Brain tissue and neuronal cultures were fixed in 4% PFA, and postfixed in ice-cold acetone-methanol (1:1) at –20°C for 10 min. The immunostainings with rabbit anti-Arc and anti-Notch1 antibodies were performed using the TSA fluorescence amplification kit (Perkin Elmer). ImageJ software (NIH) was used to quantify fluorescence intensity of immunostainings with NICD1 (Figure 2A), EGFP

(Figure S3B), and Notch1 (see legend for Figures 3C and 3D). Student’s t test was used to determine p values.

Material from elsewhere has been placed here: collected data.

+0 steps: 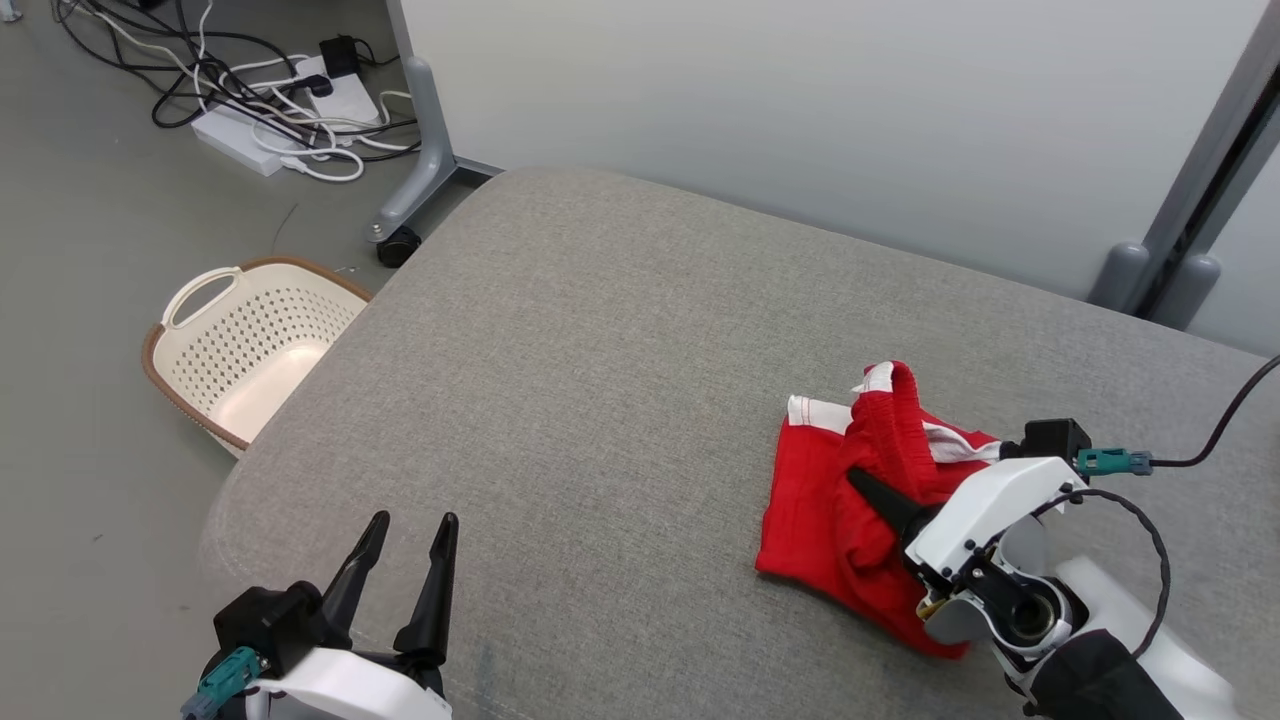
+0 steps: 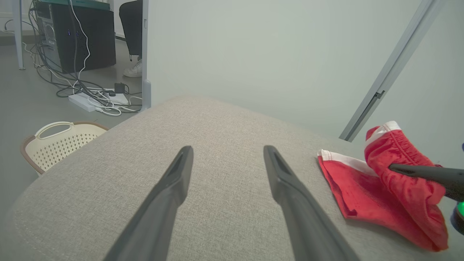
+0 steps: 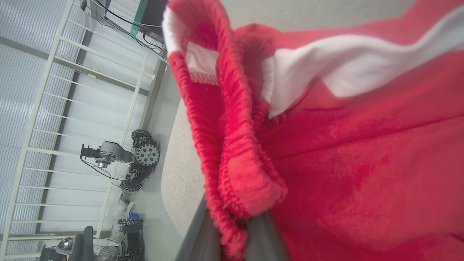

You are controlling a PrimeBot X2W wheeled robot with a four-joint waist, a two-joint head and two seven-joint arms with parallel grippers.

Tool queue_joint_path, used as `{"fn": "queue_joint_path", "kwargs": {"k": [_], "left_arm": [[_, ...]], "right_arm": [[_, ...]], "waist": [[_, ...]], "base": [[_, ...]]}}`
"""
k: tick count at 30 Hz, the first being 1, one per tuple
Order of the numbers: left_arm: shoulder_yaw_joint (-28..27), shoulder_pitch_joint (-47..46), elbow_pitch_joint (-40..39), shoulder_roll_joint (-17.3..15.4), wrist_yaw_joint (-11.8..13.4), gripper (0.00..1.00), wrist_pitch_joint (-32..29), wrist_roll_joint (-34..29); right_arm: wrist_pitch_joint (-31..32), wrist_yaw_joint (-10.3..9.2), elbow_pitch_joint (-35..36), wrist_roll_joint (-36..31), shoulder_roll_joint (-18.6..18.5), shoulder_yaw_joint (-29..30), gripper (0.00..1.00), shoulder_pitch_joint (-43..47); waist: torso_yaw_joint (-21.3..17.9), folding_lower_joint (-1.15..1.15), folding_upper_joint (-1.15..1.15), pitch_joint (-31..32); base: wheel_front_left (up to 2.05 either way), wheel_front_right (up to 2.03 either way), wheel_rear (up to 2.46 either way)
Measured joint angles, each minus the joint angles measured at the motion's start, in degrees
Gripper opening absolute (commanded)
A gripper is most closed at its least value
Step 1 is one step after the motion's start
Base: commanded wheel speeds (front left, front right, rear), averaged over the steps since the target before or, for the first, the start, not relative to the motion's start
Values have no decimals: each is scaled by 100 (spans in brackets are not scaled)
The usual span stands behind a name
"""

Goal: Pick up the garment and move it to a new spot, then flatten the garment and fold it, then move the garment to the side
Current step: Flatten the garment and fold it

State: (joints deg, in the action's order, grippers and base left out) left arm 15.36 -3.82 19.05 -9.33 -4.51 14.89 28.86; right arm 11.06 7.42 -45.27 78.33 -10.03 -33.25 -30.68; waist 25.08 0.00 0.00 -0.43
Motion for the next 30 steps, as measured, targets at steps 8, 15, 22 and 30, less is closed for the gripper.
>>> {"fn": "queue_joint_path", "kwargs": {"k": [8,15,22,30], "left_arm": [[30,1,-12,-2,4,100,-1,43],[36,0,-5,5,40,100,-1,86],[43,-1,14,1,55,100,-1,98],[48,3,4,-51,64,100,-1,105]], "right_arm": [[113,0,-681,83,267,52,0,-337],[134,0,-872,77,417,-31,33,-543],[-3,0,-814,-3,455,-115,100,-648],[-57,0,-314,-177,134,-291,100,-640]], "waist": [[189,0,0,-39],[183,0,0,-64],[126,0,0,-66],[-76,0,0,-5]], "base": [[0,0,0],[0,0,0],[0,0,0],[0,0,0]]}}
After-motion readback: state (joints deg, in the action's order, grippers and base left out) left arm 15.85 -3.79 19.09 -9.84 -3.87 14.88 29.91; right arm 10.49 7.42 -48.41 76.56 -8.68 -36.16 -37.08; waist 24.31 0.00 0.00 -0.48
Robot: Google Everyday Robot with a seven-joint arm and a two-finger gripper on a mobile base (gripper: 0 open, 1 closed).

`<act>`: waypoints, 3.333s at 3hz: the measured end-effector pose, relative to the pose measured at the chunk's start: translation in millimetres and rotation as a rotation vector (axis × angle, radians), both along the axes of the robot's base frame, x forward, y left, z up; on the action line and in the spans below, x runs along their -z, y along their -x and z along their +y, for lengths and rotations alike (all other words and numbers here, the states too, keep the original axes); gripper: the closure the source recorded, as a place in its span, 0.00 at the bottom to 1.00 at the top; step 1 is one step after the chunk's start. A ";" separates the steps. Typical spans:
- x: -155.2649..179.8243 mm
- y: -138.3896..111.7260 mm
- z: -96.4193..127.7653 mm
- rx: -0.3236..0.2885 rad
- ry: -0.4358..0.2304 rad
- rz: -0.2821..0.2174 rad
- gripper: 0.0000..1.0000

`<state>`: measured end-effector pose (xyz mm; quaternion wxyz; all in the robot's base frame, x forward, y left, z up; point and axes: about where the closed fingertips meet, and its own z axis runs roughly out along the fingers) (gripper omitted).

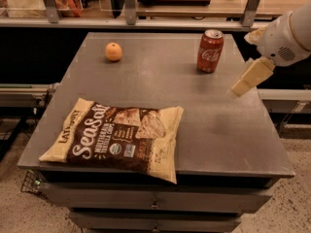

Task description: Move coke can near orange

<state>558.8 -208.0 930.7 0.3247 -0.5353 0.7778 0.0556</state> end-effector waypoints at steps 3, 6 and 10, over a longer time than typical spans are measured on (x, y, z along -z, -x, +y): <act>31.5 -127.7 8.3 0.174 -0.454 -0.218 0.00; 48.2 -189.8 26.7 0.258 -0.675 -0.238 0.22; 30.1 -206.8 19.4 0.258 -0.673 -0.273 1.00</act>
Offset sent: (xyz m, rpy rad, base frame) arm 0.1330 0.0067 -0.0275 0.5029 -0.2317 -0.1940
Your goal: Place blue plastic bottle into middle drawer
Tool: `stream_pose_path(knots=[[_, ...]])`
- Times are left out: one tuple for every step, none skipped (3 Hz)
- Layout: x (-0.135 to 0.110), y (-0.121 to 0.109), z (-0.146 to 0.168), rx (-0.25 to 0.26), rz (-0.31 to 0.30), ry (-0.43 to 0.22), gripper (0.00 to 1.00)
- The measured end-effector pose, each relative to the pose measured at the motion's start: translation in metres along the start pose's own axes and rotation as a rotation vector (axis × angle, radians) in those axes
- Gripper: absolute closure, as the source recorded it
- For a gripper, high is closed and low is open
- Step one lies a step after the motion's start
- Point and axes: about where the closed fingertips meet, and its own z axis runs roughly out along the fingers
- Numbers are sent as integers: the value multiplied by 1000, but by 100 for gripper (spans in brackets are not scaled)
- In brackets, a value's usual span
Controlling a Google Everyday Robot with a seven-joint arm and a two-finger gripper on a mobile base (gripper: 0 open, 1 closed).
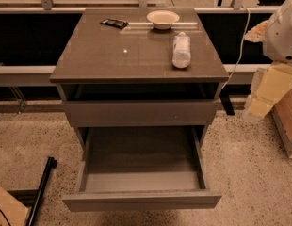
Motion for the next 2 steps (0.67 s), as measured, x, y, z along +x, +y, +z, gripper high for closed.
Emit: stream_pose_path(knots=[[-8, -20, 17, 12, 14, -30, 0], [-20, -57, 51, -6, 35, -25, 0]])
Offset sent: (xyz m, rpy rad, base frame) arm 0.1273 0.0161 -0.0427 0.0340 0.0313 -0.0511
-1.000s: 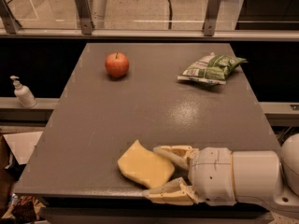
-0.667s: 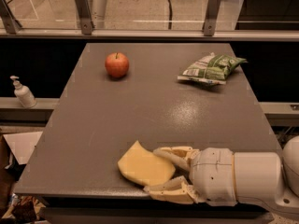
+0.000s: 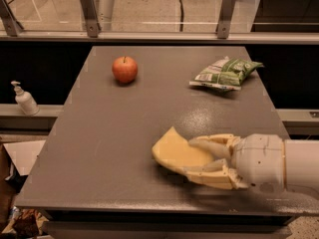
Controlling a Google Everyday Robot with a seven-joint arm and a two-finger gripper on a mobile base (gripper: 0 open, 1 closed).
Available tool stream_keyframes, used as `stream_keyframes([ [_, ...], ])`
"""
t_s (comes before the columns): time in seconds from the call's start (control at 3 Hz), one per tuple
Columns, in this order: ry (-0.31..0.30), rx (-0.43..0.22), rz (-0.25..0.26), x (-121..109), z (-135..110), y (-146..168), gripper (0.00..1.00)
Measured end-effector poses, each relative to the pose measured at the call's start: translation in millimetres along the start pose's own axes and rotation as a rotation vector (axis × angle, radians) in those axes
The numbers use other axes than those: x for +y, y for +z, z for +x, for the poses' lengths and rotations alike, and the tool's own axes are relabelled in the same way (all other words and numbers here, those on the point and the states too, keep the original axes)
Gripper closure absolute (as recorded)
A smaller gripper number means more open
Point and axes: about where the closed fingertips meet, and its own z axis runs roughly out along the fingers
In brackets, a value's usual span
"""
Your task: Move sponge near green jalapeno chip bag
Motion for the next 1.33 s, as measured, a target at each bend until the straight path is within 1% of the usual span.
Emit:
stream_keyframes([
  [0.33,0.022,0.000,0.087,-51.0,-8.2,-30.8,1.00],
  [0.67,0.022,0.000,0.086,-50.7,-8.2,-30.5,1.00],
  [1.0,0.027,0.010,0.114,-61.5,-3.2,-27.1,1.00],
  [1.33,0.041,0.046,0.177,-97.1,9.1,-20.0,1.00],
])
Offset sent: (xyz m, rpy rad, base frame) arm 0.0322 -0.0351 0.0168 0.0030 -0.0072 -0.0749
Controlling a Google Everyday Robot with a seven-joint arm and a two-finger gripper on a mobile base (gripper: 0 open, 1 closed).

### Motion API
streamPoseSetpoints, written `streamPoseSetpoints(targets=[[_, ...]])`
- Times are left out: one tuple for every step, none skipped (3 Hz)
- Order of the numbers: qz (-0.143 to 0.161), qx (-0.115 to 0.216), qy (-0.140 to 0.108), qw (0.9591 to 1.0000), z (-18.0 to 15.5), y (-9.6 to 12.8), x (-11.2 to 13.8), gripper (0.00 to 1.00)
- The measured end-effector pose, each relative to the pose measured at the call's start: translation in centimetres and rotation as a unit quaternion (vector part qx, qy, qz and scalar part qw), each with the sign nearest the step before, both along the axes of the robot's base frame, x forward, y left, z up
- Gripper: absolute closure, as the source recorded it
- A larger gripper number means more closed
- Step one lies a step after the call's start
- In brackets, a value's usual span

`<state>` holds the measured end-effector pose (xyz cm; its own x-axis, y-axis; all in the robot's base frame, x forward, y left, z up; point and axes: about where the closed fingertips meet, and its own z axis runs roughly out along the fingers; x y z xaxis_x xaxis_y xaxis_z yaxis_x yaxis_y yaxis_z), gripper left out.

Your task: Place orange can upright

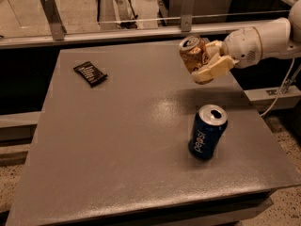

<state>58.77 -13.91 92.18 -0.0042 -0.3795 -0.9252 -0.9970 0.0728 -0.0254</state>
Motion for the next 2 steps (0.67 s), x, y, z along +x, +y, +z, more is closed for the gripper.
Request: streamPoseSetpoints(targets=[[0.006,0.039,-0.011,0.9991,-0.56,0.22,0.20,1.00],[0.011,0.075,-0.022,0.9969,-1.32,-0.05,0.43,1.00]])
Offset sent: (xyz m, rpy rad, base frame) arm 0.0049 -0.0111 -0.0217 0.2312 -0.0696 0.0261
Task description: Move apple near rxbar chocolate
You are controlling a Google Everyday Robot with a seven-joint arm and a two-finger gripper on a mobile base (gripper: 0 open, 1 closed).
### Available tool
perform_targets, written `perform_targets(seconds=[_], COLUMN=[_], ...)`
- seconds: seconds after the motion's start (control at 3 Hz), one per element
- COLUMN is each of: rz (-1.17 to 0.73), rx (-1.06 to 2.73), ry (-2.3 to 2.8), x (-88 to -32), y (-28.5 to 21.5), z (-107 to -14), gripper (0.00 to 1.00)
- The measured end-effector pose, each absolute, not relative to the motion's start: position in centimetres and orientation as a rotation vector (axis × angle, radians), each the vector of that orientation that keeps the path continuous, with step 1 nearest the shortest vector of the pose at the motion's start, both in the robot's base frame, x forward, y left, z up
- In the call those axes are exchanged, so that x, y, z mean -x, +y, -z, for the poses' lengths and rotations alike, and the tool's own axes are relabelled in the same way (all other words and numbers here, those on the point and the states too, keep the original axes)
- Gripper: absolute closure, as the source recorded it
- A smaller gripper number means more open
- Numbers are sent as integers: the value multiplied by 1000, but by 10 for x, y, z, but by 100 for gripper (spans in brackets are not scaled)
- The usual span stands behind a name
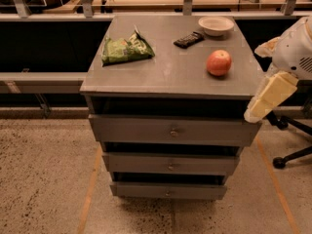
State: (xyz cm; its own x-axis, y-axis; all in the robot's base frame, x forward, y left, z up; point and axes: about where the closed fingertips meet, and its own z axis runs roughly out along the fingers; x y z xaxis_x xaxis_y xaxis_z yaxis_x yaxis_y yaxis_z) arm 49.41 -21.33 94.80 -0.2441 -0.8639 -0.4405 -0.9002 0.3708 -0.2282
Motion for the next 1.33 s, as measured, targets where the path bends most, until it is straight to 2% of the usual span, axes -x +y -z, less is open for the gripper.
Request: perform_targets(seconds=[1.0,1.33], rz=[-361,-356], rx=[983,829], ry=[1870,1862], x=[-610,-647], y=[-238,-250], z=[-915,-912], gripper=[0,0])
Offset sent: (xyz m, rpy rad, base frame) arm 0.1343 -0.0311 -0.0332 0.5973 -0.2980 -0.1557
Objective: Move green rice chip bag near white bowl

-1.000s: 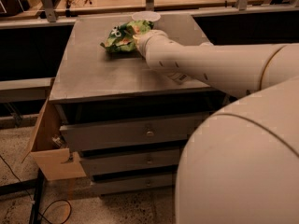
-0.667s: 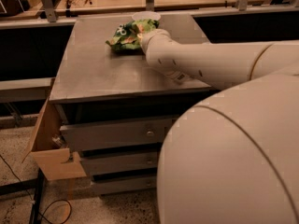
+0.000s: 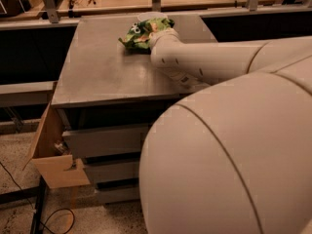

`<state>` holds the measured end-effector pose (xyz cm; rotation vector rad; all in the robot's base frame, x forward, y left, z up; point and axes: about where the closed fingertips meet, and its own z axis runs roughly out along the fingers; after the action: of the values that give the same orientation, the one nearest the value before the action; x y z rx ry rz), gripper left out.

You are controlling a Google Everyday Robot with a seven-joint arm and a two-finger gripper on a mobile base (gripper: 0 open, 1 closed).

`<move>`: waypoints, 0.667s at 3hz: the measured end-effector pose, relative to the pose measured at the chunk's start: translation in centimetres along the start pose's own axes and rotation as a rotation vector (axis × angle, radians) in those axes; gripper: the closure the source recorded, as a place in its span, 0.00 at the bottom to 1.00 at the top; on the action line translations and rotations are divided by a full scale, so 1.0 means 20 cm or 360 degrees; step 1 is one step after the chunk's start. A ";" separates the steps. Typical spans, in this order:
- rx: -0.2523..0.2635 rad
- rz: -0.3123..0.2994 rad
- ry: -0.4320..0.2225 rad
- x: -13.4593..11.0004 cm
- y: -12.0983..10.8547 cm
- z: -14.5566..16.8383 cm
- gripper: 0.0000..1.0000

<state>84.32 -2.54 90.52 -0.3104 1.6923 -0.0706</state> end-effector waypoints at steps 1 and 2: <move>0.0019 0.0001 0.0020 0.00 -0.02 -0.04 0.07; 0.0022 0.0020 0.0053 0.00 -0.04 -0.12 0.00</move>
Offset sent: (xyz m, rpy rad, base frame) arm -0.0500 -0.0169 0.0097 0.0131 0.0658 -0.0357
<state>82.02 -3.73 91.07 -0.2895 1.7257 -0.0783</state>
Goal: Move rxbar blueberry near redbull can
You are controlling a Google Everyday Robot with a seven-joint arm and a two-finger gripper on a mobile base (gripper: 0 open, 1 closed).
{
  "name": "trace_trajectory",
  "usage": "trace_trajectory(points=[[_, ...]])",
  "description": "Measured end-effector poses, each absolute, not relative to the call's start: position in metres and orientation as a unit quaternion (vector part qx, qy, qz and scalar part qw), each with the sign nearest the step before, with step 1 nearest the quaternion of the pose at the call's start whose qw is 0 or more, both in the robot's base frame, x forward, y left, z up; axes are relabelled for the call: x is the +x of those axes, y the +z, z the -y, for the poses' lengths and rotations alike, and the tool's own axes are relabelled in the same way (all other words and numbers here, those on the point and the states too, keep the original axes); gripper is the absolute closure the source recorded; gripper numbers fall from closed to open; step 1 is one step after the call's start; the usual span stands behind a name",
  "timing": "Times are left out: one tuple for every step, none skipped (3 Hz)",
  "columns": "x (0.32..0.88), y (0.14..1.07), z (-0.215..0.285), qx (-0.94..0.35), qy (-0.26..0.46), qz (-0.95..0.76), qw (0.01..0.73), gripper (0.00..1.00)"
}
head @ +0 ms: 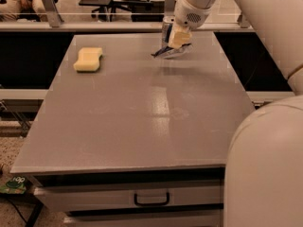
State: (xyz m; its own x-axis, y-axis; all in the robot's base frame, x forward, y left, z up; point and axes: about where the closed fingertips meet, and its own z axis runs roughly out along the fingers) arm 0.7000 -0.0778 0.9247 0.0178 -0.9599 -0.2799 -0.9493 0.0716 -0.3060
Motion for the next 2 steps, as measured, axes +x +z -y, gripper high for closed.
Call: trace_trajectory(points=[[0.7063,0.9158,0.0914,-0.682,-0.019,-0.701,0.209,0.61],[0.7124,0.9064,0.1002,-0.682,-0.020,-0.702,0.204,0.39]])
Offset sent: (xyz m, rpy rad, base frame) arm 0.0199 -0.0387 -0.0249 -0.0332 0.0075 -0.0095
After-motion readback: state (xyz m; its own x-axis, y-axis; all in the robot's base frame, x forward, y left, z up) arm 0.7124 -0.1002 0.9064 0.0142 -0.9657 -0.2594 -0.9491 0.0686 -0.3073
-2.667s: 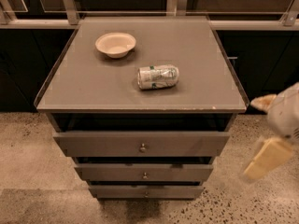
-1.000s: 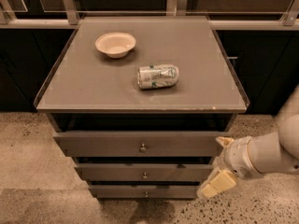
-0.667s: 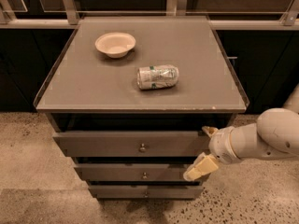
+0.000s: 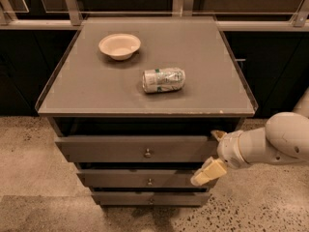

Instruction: Open top drawer

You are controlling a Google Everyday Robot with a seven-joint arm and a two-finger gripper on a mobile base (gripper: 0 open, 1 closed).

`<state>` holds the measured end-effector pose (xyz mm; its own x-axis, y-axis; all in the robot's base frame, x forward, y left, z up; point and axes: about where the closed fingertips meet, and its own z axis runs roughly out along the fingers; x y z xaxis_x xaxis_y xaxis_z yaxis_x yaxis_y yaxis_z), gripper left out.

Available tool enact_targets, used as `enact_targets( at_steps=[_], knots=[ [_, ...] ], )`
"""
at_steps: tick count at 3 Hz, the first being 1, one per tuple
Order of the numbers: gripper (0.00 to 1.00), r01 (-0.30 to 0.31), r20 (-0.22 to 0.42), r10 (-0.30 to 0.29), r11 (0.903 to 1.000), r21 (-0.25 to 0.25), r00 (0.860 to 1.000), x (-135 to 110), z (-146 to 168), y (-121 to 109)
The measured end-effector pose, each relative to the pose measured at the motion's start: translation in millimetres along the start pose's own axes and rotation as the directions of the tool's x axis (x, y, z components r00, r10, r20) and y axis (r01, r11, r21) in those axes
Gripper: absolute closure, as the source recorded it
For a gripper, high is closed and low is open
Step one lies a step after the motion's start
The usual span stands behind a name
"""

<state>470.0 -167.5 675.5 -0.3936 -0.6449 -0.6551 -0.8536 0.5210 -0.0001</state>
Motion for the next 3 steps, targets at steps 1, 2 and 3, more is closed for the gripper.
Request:
enact_targets(
  at_steps=[1,2,3],
  knots=[
    [0.00,-0.006,0.001,0.006,0.9999,0.013,1.000,0.4,29.2,-26.6],
    [0.00,-0.006,0.002,0.006,0.9999,0.012,1.000,0.4,29.9,-26.7],
    [0.00,-0.007,-0.031,0.006,0.9999,-0.012,1.000,2.4,33.6,-24.6]
  ],
)
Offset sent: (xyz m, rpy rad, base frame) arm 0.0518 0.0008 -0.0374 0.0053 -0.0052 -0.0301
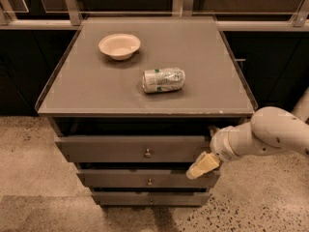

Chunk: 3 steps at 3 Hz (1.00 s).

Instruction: Open top drawer

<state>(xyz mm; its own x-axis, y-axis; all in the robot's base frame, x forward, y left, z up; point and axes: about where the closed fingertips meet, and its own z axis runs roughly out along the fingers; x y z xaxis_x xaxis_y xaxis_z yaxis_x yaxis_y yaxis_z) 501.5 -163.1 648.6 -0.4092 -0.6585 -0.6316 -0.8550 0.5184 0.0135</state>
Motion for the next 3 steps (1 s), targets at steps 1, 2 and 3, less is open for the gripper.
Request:
enact_targets(
  at_steps=[1,2,3],
  knots=[
    [0.00,-0.009,-0.039,0.008,0.9996,-0.027,0.999,2.8,1.0,1.4],
    [0.00,-0.021,-0.059,0.018,0.9984,-0.052,0.998,6.8,-0.9,5.7],
    [0.00,-0.021,-0.059,0.018,0.9984,-0.052,0.998,4.8,-3.4,5.7]
  ],
)
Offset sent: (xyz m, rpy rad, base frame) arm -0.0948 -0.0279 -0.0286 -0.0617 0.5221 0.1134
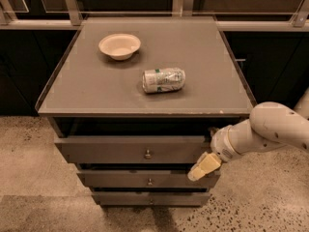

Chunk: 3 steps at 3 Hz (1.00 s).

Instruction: Open top drawer

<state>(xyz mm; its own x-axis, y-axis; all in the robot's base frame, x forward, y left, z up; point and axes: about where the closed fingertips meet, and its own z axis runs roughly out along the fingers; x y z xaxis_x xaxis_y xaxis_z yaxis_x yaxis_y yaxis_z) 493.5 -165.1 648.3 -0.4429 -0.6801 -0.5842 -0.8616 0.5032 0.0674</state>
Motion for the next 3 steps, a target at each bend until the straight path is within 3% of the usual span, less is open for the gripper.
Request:
enact_targets(
  at_steps=[3],
  knots=[
    [0.00,-0.029,-0.005,0.029,0.9986,-0.045,1.000,4.4,-6.2,11.7]
  ],
)
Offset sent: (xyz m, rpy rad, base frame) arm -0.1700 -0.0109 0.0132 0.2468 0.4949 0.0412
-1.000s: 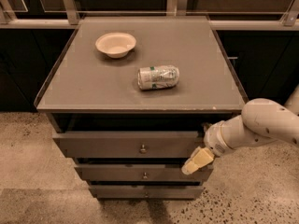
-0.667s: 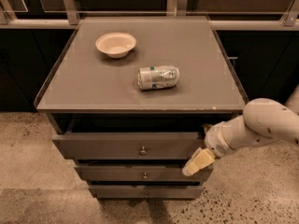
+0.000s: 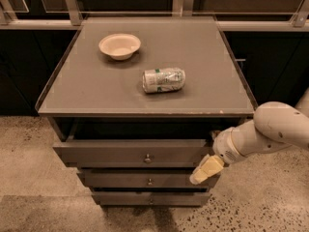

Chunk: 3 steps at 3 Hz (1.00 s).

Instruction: Open top drawer

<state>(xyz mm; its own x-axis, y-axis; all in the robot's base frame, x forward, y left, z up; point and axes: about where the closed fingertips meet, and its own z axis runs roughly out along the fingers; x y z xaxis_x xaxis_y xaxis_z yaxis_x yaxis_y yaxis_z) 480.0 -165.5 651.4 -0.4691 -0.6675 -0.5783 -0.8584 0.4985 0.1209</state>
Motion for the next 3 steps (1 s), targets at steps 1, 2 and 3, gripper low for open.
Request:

Golgi-Cox staining (FD NeuroTechnologies) was performed according to the manufacturer’s instructions. Dendrite and spine lengths/widths were measured using Reconstruct software by the Neural Systems Laboratory (http://www.bu.edu/neural/Reconstruct.html). buy EPZ-6438 Spine length and width data were analyzed using the Kolmogorov-Smirnov selleck chemical statistical test. Transverse hippocampal slices (350 μm) were prepared from Notch1 cKO and control mice, and maintained in artificial cerebrospinal fluid at room temperature. Data were collected using an Axopatch 1D amplifier (Molecular Device); signals were filtered at 2 kHz, digitized at 10 kHz, and analyzed using pCLAMP 8 software (Molecular Device). The authors thank Jason Shepherd, Richard Flannery, Marlin Dehoff, Vera Goh, and Keejung Yoon for technical and intellectual input during the course of this project. We also thank Ted Dawson and Jay Baraban for

critically reading the manuscript. Funding for this work came from the Institute for Cell Engineering

at Johns Hopkins University (N.G.), a NARSAD Young Investigator Award (N.G), the James S. McDonnell Foundation (N.G.), and the National Institute of Mental Health (P.F.W.). “
ent in each arm and number of entries in each arm using the StopWatch Plus software. The social interaction testing was carried out in three sessions using a three-chambered box with openings between the chambers. The Morris water maze Parvulin test was done according to a published protocol (Vorhees and Williams, 2006). Details for all behavioral tests are provided in the Supplemental Information. Neuronal cultures were prepared from the hippocampus of E17.5 embryos and plated on poly-L-lysine-coated 60 mm dishes or 18 mm glass coverslips. Neurons were exposed to pharmacological manipulations after 14 days in vitro (DIV). For Sindbis virus infection, the pSinRep5 vector (Invitrogen) was used to generate viruses expressing either full-length Arc or a nonfunctional form with residues 91–100 deleted (Chowdhury et al., 2006). Synaptosomal fractions were prepared as previously described (Blackstone et al., 1992). Standard western blot protocols were used. Details regarding fractionation, immunoprecipitation, and western blot protocols are provided in the Supplemental Information. Quantitation of individual protein bands was done using ImageJ software. Values were averaged between experiments, and Student’s t test was used to compare samples.